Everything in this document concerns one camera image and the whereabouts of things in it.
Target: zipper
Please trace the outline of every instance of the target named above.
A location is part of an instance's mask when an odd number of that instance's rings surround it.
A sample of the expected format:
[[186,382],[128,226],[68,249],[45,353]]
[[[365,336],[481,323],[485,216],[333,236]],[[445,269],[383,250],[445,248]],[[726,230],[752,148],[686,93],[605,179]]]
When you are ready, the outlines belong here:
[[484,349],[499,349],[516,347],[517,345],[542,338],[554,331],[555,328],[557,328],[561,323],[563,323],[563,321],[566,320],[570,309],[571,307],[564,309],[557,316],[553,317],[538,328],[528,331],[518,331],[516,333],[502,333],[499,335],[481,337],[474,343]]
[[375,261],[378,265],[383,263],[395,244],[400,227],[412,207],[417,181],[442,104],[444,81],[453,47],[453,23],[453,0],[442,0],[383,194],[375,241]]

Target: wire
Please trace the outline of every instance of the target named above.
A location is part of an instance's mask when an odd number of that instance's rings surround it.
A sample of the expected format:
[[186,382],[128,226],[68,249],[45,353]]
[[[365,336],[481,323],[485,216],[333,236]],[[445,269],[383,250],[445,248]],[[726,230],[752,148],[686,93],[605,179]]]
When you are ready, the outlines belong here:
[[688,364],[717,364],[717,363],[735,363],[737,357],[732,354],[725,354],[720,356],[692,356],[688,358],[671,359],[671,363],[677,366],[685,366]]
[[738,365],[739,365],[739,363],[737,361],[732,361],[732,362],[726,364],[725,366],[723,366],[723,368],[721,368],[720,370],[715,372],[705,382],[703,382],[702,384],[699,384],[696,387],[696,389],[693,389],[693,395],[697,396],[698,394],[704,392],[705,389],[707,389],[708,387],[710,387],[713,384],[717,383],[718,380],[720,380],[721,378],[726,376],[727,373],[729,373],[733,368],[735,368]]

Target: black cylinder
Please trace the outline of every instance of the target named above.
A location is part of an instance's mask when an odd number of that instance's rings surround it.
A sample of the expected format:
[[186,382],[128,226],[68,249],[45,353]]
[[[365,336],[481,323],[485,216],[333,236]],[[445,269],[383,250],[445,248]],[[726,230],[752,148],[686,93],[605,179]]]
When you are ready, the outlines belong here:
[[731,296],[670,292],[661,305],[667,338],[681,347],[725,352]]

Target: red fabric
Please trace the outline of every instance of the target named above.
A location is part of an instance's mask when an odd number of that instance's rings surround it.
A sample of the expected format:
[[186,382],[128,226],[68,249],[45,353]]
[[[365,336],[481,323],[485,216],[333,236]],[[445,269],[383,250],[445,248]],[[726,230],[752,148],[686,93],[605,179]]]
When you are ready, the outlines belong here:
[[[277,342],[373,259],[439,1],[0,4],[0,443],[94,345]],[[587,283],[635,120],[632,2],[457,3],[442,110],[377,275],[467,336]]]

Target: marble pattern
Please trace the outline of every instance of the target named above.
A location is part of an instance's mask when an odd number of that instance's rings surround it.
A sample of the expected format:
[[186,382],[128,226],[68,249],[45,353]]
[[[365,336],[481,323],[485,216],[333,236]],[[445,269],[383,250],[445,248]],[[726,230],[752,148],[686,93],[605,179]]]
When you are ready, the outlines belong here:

* **EXERCISE DETAILS**
Without any change, reproduce the data in full.

* **ANSWER BOX**
Everything in this document concerns one camera image and the whereabouts of things in it.
Target: zipper
Please trace the outline of every instance of the target named above.
A location is part of an instance's mask when an odd number of that instance's rings surround it.
A sample of the expected format:
[[186,382],[128,226],[68,249],[45,353]]
[[[365,336],[481,323],[485,216],[333,236]],[[445,269],[383,250],[445,248]],[[726,230],[752,148],[686,93],[605,179]]]
When you are ready, the outlines belong here:
[[484,349],[499,349],[516,347],[517,345],[542,338],[554,331],[555,328],[557,328],[561,323],[563,323],[563,321],[566,320],[570,309],[571,307],[564,309],[557,316],[553,317],[538,328],[528,331],[518,331],[516,333],[502,333],[499,335],[481,337],[474,343]]
[[375,261],[378,265],[383,263],[395,244],[400,227],[412,207],[417,181],[442,104],[444,81],[453,47],[453,23],[453,0],[442,0],[383,194],[375,241]]

Target: wire
Please trace the outline of every instance of the target named above.
A location is part of an instance's mask when an odd number of that instance's rings surround it.
A sample of the expected format:
[[186,382],[128,226],[68,249],[45,353]]
[[[365,336],[481,323],[485,216],[333,236]],[[445,269],[383,250],[445,248]],[[726,230],[752,148],[686,93],[605,179]]]
When you are ready, the outlines belong here:
[[688,364],[717,364],[717,363],[735,363],[737,357],[732,354],[725,354],[720,356],[692,356],[688,358],[671,359],[671,363],[677,366],[685,366]]
[[738,365],[739,365],[739,363],[737,361],[732,361],[732,362],[726,364],[725,366],[723,366],[723,368],[721,368],[720,370],[715,372],[705,382],[703,382],[702,384],[699,384],[696,387],[696,389],[693,389],[693,395],[697,396],[698,394],[704,392],[705,389],[707,389],[708,387],[710,387],[713,384],[717,383],[718,380],[720,380],[721,378],[726,376],[727,373],[729,373],[733,368],[735,368]]

Target: black cylinder
Please trace the outline of every instance of the target named above.
A location is part of an instance's mask when an odd number of that instance's rings surround it.
A sample of the expected format:
[[186,382],[128,226],[68,249],[45,353]]
[[[365,336],[481,323],[485,216],[333,236]],[[445,269],[383,250],[445,248]],[[726,230],[752,148],[686,93],[605,179]]]
When you are ready, the outlines belong here:
[[731,296],[670,292],[661,305],[667,338],[681,347],[725,352]]

Target: red fabric
Please trace the outline of every instance of the target named above.
A location is part of an instance's mask when an odd number of that instance's rings surround it.
A sample of the expected format:
[[186,382],[128,226],[68,249],[45,353]]
[[[365,336],[481,323],[485,216],[333,236]],[[445,269],[383,250],[445,248]],[[726,230],[752,148],[686,93],[605,179]]]
When you are ready, the outlines belong here:
[[[277,342],[373,259],[439,1],[0,4],[0,443],[94,345]],[[587,283],[635,120],[632,2],[457,3],[442,110],[377,275],[467,336]]]

Target: marble pattern
Please trace the outline of every instance of the target named above.
A location is part of an instance's mask when an odd number of that instance's rings surround it.
A sample of the expected format:
[[186,382],[128,226],[68,249],[45,353]]
[[[365,336],[481,323],[485,216],[333,236]],[[445,269],[383,250],[445,248]],[[726,230],[752,148],[686,93],[605,179]]]
When you are ready, the outlines belong here:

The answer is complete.